§ WHAT YOU HAVE TO DO
Looking through the material below, say how many lines contain the string "apart" and add nothing more.

§ AVAILABLE DATA
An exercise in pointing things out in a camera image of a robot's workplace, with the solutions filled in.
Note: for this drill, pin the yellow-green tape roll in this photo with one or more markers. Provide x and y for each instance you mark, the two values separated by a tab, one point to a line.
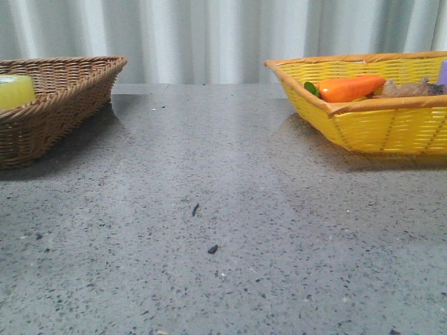
16	91

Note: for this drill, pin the orange toy carrot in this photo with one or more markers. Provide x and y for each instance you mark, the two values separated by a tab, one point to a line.
342	90

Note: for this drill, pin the white pleated curtain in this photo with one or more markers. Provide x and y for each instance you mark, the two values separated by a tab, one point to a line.
216	42

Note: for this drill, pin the brown wicker basket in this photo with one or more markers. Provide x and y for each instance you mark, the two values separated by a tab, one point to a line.
69	90

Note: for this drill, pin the brown lumpy toy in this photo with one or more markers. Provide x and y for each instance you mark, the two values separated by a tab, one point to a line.
410	89

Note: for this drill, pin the yellow woven basket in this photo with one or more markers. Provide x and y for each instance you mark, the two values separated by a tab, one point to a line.
410	125

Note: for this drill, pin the purple cylindrical object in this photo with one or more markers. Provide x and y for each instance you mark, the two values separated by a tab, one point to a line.
442	78

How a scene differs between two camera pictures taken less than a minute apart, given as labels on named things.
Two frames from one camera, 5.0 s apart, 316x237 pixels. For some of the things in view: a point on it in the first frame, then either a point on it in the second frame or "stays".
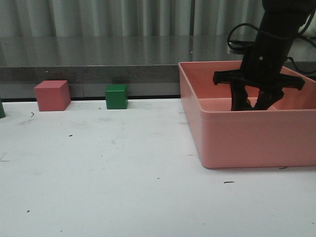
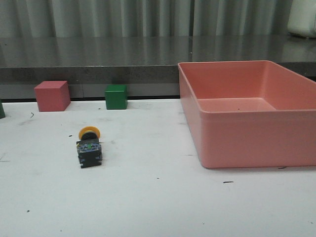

§ WRITTEN REPLY
2